My partner and I are currently interviewing with schools for our kid’s admission, and in one of these interactions today, a panel of educators on the other end couldn’t stop praising the work I was doing at FlexiBees. On any given day, we speak with folks like ourselves or with folks paid to interact with the likes of us, so appreciation isn’t so forthcoming. 

Of course, there are the occasional testimonials that come from our clients and, more heart-warmingly, our talent, and we do take pause and savour those. Or at least try to (take a pause, that is). 

But today, when a group of completely unalike people went into raptures at what I did for a living, and with my partner having just spoken about his shining career in financial services that they consumed with nary a reaction, I felt proud.

And so for my future self, and perhaps for others like me, I decided to create and keep at hand a buzzfeed style list for the purpose of shooting yourself in the arm with a dose of confidence when you most need it. Read on, you intrepid adventurers!

They manifest something out of thin air

I always find this the most fascinating aspect of entrepreneurship. That what exists now only does so because you made it. Every day as part of multiple entrepreneur groups, I see scores of brands and offerings lovingly created, from product to packaging to experience, none of which existed till you arrived on the scene.

In most established companies, one mostly does only incremental building, and even innovation is inherited for the large part. But Founders start from the ground up, armed with knowledge and, at times, not even that but only the passion for making something better. 

Also Read: Singapore, Berlin and Dubai: Unveiling the unique fabric of global startup ecosystems

 Which brings me to my next point.

They create jobs

In the quest to make things better and make better things, Founders end up creating ecosystems with employees, consultants, agencies, freelancers, and gig workers who help them conceptualise and execute their vision. We don’t often think about the deeper repercussions of hiring new people for our teams, but it is immense. Founders provide people with livelihoods and the ability to lead a better life along with the opportunity to lead a more productive and fulfilled life. 

Even if it is for a small set of people, for them, it’s the world.

They do all this and more without salaries

Now this is crazy, right? Most Founders don’t have salaries when they start out. And this could continue for some time. Most Founders are also driven by the long-term, which could be financial, purpose-driven or innovative for its own sake. Or a combination of all of these. Money is a motivator, and rightly so, but not in the same way that we have been taught all our lives.

They eat rejection for breakfast

All Founders get rejected, even the famous ones. One may enter the world of entrepreneurship thinking they are going to change the world, but first, the world is going to change them. They are going to have to develop a tougher hide and the hardy ability to spring back. And if they are paying attention, they use this rejection to make their product better. But damn, does it hurt. 

So full marks to every Founder who goes to bed hearing “no”s in assorted timbers and inflections, and nevertheless wakes up the next day raring to go. The world didn’t break you, and it made you stronger. 

They carry the responsibility of…everything!

With us, the buck has found its resting place. Whether it be building product or company culture, dealing with competitive pressure or talent churn, who’s going to do it but the Founders?

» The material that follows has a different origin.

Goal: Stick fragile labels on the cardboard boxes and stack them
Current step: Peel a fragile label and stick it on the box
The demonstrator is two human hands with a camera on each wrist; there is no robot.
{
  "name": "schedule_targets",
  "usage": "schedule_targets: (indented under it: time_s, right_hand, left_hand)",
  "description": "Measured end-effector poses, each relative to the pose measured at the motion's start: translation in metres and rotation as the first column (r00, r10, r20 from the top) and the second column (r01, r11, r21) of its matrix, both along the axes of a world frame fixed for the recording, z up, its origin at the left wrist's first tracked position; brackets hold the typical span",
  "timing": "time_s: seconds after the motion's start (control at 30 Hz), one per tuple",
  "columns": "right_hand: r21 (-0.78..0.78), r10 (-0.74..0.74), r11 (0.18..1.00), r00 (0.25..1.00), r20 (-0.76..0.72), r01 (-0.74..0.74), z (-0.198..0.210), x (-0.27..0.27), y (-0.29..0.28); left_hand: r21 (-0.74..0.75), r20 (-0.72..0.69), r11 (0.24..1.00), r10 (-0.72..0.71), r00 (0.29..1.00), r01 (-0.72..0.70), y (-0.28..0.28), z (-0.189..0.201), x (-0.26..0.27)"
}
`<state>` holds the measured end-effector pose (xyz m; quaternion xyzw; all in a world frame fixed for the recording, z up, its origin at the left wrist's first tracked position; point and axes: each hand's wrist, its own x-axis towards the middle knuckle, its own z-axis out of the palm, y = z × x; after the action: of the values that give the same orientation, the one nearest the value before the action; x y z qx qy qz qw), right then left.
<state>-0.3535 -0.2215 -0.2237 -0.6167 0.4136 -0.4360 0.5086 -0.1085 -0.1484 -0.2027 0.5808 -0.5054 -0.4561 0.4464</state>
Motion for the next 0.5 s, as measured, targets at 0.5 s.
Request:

The revelation here is not that the founders will lead these important things for the company; I mean, that’s obvious. But what many people don’t get is that all these things and more have to be done in the first place.

A company is like a human. Each organ, each cell performs a function. Being a Founder is like constructing the human body organ by organ, with nothing but your bare hands and ingenuity. 

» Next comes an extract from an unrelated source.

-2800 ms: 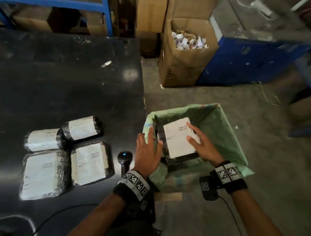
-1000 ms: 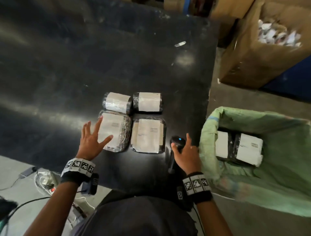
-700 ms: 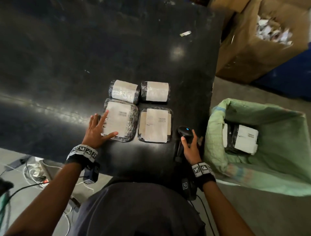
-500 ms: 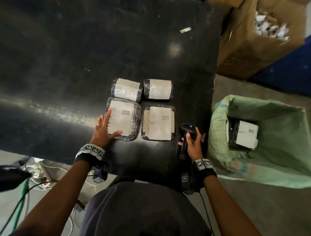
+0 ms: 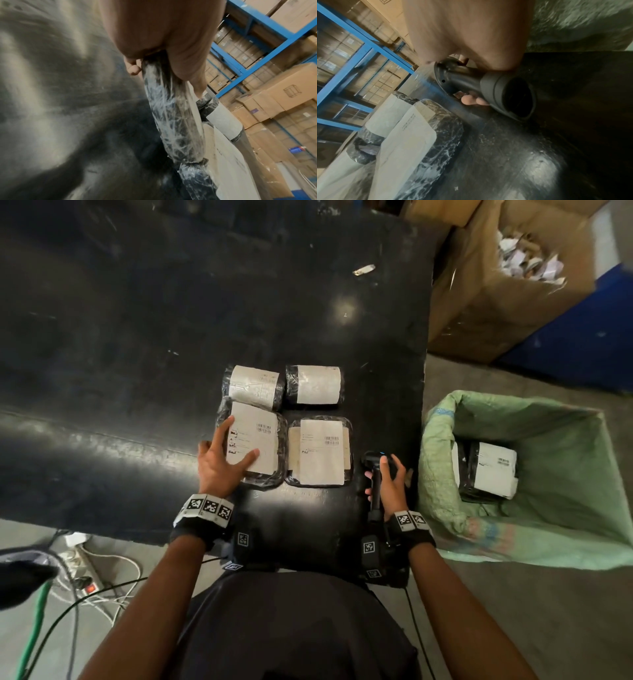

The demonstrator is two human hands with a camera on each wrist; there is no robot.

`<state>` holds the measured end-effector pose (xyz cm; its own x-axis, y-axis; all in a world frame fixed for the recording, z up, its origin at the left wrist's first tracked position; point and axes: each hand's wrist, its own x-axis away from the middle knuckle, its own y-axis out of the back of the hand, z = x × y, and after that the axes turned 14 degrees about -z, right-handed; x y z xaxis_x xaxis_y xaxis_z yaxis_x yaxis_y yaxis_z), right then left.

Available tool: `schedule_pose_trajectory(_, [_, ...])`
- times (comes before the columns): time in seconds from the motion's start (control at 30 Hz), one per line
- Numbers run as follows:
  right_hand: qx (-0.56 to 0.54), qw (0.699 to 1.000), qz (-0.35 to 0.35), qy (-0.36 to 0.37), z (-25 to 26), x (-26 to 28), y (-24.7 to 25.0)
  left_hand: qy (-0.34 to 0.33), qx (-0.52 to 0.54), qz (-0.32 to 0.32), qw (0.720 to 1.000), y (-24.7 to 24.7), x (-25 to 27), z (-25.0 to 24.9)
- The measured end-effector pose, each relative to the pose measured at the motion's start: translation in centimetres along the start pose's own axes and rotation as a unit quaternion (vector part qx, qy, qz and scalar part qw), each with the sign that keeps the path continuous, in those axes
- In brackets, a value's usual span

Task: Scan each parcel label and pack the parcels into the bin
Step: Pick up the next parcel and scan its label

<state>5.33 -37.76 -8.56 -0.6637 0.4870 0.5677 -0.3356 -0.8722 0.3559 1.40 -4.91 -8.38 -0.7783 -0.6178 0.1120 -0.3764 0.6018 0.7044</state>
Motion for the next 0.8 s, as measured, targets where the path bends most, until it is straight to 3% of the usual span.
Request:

Also Read: Should you take Grab or Gojek? Founders reveal how they scale their business

We then have every right to feel pride when this company of ours totters on its own two feet and walks a few steps. Even if it hasn’t yet learned to run, we know how far it has come and how far it will go.

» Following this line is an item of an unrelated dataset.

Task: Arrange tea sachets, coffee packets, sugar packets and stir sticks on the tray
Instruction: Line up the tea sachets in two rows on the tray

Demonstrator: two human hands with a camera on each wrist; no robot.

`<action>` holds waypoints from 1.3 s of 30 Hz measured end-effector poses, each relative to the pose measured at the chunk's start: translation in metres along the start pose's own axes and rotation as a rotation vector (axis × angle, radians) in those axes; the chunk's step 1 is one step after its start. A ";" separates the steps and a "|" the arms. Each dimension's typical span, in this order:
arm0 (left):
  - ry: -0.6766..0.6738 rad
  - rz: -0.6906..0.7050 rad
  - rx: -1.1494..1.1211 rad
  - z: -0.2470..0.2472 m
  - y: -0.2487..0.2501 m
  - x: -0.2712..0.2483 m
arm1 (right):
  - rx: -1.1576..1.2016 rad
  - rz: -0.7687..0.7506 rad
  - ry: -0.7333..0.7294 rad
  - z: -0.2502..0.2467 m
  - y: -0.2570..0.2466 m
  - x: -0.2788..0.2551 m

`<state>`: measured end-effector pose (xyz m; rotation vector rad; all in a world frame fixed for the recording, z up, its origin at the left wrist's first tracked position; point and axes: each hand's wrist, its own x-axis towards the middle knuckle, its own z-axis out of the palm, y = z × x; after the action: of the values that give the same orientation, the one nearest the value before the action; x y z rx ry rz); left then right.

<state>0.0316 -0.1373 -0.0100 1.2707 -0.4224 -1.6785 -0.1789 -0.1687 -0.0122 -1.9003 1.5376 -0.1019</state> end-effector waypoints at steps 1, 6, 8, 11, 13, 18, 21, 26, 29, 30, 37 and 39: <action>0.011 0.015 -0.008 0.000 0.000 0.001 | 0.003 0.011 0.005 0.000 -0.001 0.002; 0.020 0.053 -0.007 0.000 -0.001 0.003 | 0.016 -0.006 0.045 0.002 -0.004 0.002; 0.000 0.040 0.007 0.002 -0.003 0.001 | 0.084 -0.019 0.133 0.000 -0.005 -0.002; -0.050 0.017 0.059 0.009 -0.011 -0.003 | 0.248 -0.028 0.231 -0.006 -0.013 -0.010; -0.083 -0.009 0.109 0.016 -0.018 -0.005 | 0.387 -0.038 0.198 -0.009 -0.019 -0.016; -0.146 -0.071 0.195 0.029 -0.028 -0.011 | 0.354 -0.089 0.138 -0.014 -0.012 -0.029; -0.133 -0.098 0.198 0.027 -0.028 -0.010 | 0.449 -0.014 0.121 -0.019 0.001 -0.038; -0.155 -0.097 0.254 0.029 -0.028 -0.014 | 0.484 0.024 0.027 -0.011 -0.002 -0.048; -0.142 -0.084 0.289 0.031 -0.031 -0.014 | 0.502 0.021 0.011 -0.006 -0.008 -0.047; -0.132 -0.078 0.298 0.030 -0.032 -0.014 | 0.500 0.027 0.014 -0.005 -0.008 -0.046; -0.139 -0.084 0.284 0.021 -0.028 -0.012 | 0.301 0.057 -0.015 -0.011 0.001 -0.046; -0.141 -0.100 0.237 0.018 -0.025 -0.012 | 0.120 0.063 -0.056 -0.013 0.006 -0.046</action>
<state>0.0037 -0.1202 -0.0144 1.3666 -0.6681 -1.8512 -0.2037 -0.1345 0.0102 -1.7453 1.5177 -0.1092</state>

They, quite simply, defy gravity

Yes, starting up looks very different from gambling. It’s certainly not pure luck — skills, timing, funding, and partners all play significant roles.

But that doesn’t mean that the odds of building a successful company are not low. Building a successful company from scratch is that beautiful miracle where multiple things have to go right, where the Founders need to have guts of steel, and where luck, nevertheless, does play a role. Numerous studies have shown that more than 90 per cent of startups fail. 

But we Founders are unique, aren’t we? We tend to be a little delusional, just the slightest bit illogical. And that’s invaluable. Those who look the longest never leap. Founders look and leap, hoping against all hope that they shall win this battle against gravity. And you know what, sometimes they do.

They get others to believe in their vision

Not only do they themselves defy gravity, they create their own gravity fields. They make others believe in their vision; they are beacons for change and a better world, pulling people towards them. They are electric and extraordinary. 

Yes, you. You are electric and extraordinary. You took the leap few do and made something of it. Made something great of it, actually: a living, breathing company that wouldn’t have been there without your vision, hard work, persistence and talent. 

So once in a while, let yourself feel the pride.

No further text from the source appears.